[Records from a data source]
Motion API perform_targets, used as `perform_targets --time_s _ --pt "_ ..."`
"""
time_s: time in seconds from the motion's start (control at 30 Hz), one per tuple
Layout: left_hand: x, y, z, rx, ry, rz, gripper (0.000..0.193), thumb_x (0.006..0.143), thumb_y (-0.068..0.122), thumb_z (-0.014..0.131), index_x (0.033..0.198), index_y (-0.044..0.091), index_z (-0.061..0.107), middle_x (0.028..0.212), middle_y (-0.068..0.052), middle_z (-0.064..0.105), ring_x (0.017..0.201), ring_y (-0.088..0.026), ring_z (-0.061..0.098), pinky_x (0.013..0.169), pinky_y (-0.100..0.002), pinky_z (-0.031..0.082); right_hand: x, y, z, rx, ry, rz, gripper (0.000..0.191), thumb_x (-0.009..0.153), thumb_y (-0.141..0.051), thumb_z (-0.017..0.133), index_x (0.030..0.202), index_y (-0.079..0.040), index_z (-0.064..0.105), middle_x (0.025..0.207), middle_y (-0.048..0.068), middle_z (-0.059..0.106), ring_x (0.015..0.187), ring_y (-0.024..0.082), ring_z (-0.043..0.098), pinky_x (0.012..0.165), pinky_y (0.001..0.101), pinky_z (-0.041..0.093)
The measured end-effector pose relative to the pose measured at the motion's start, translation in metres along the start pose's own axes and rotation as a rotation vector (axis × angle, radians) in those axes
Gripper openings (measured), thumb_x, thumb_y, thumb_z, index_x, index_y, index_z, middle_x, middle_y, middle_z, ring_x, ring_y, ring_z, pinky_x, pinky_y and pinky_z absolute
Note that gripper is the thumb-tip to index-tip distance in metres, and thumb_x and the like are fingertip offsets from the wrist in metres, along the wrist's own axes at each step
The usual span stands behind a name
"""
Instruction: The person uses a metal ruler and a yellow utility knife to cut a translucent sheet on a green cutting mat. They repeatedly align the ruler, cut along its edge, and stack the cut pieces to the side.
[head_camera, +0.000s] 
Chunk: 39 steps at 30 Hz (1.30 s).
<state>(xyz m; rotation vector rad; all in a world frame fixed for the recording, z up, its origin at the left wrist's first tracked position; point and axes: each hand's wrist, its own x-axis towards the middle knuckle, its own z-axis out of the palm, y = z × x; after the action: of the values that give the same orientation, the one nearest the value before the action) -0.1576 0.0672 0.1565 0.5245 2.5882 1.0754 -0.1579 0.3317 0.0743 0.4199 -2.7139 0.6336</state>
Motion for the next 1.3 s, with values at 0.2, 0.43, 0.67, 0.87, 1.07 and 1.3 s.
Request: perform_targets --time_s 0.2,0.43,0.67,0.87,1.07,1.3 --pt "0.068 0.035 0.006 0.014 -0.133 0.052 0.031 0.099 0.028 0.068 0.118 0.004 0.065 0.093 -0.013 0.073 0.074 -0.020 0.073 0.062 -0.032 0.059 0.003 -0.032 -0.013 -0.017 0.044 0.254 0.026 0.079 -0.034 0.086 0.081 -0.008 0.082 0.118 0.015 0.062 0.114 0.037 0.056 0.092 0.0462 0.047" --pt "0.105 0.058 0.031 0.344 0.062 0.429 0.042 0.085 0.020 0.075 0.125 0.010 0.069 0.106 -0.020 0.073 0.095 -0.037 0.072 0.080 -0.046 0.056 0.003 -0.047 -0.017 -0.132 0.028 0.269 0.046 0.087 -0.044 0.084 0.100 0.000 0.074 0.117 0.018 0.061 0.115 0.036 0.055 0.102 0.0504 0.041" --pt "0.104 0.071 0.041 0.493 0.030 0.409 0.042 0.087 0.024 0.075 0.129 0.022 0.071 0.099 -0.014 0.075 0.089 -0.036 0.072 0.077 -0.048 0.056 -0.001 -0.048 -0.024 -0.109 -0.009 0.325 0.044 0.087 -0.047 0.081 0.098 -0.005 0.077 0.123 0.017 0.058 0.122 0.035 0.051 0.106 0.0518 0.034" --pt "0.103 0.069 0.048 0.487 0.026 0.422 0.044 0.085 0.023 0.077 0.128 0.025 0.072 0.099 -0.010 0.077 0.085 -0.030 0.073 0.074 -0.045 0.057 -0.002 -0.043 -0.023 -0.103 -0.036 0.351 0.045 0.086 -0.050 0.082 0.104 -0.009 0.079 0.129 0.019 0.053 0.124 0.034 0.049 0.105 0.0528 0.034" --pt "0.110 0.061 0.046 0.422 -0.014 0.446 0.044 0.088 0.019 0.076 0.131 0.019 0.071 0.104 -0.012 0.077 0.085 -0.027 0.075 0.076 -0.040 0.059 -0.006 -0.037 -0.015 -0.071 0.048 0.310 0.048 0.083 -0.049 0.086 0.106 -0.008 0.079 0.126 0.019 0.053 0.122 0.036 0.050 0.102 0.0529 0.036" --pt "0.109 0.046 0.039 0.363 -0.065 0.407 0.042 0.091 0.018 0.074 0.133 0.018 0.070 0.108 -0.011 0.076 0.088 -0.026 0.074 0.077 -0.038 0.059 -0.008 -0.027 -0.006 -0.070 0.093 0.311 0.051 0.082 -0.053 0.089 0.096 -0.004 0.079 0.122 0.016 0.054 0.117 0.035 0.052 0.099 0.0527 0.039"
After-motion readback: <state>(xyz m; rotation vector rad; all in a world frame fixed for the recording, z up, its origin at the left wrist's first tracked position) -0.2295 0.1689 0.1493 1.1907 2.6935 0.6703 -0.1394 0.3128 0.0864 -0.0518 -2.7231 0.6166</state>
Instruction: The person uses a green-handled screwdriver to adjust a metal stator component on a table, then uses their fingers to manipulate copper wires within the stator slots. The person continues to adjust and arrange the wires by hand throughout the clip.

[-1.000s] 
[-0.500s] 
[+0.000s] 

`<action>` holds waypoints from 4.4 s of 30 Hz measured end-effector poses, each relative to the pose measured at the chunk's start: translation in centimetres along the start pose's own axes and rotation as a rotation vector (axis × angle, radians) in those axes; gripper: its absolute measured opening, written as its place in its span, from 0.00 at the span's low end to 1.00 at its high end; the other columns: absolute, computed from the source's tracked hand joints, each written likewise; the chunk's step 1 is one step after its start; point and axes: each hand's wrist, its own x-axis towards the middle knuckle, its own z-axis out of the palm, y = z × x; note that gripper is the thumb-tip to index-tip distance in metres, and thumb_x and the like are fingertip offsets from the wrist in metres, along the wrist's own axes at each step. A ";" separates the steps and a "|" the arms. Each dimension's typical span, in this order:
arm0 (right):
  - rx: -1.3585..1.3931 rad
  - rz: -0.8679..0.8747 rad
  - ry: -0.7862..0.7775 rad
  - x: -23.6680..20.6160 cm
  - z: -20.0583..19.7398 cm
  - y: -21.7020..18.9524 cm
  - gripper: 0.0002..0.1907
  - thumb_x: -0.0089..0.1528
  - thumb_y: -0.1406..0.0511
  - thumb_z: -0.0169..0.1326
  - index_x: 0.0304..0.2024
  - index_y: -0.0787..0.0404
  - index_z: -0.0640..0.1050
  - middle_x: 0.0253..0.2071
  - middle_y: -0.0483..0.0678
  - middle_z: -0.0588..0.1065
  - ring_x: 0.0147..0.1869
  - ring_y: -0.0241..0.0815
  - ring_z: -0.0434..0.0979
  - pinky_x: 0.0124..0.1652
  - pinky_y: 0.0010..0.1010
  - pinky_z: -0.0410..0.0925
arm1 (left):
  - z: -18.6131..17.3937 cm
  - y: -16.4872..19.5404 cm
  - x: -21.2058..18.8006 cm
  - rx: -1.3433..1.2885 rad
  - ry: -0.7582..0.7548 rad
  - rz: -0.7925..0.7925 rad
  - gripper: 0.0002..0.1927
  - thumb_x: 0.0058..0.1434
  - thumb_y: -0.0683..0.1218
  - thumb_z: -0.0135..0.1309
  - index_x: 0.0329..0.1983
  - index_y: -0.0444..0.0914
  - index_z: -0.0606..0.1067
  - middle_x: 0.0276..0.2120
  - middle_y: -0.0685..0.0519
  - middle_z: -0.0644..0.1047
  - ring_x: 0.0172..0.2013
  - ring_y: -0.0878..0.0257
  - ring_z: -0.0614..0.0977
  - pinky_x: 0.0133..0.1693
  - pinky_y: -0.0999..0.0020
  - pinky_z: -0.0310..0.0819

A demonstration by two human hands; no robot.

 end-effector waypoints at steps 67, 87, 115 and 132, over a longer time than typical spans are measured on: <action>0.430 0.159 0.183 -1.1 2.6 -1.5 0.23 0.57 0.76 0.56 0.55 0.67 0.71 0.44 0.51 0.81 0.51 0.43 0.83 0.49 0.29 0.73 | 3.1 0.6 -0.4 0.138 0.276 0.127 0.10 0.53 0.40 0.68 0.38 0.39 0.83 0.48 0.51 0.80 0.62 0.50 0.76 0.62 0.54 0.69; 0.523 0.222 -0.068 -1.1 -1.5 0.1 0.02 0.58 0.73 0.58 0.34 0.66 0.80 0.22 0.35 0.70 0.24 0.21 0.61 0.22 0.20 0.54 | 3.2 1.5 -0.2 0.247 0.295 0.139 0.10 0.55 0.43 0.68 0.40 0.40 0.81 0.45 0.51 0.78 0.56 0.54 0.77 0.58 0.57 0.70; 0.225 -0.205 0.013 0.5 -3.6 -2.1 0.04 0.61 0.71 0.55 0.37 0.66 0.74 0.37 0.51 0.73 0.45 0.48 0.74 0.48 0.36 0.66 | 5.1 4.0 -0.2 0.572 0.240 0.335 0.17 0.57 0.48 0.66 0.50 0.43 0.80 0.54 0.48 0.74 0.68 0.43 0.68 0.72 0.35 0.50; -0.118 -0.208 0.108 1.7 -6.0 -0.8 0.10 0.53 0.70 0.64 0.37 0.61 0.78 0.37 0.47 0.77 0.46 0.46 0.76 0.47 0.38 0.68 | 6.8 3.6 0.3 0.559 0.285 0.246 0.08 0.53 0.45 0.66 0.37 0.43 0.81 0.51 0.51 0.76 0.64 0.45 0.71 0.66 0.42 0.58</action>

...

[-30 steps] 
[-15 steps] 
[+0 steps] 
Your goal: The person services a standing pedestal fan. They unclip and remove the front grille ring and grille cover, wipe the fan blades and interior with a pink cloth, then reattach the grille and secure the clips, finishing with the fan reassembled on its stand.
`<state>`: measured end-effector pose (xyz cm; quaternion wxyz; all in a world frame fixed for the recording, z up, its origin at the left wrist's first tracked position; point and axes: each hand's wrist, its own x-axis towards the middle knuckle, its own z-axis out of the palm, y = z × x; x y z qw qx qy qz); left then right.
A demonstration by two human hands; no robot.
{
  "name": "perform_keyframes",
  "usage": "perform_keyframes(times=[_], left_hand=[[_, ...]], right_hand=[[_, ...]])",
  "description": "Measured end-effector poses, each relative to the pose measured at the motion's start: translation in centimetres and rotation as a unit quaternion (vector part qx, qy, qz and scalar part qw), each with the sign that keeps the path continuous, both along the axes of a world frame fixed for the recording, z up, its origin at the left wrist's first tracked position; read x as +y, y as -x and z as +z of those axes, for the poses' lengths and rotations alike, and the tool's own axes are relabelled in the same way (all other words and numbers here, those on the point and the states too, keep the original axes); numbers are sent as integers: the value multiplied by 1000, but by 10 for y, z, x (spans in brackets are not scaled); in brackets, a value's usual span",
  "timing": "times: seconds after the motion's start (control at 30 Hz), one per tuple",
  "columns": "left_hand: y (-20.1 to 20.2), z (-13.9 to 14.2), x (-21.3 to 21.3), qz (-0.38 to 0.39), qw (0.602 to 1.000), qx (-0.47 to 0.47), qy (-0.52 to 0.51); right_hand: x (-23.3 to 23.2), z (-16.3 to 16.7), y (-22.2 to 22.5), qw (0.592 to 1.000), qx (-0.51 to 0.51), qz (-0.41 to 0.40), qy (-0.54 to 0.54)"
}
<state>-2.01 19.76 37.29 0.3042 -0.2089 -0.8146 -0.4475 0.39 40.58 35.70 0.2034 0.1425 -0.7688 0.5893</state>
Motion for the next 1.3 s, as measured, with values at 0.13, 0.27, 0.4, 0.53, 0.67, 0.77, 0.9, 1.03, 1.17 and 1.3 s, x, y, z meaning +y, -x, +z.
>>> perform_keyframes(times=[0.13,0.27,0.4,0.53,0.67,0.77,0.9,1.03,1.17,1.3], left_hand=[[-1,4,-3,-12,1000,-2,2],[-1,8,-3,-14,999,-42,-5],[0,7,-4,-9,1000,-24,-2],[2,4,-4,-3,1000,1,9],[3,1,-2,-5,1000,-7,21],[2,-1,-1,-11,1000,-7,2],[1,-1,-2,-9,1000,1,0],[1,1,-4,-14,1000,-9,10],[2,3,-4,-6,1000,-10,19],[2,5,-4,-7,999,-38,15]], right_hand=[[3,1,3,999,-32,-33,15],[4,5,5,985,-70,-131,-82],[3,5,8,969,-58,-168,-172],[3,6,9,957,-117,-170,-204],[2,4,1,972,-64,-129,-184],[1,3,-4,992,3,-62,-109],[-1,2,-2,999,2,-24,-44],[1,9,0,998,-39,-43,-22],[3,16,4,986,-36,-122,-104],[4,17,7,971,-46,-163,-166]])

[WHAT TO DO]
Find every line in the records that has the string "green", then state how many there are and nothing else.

[YOUR SOLUTION]
2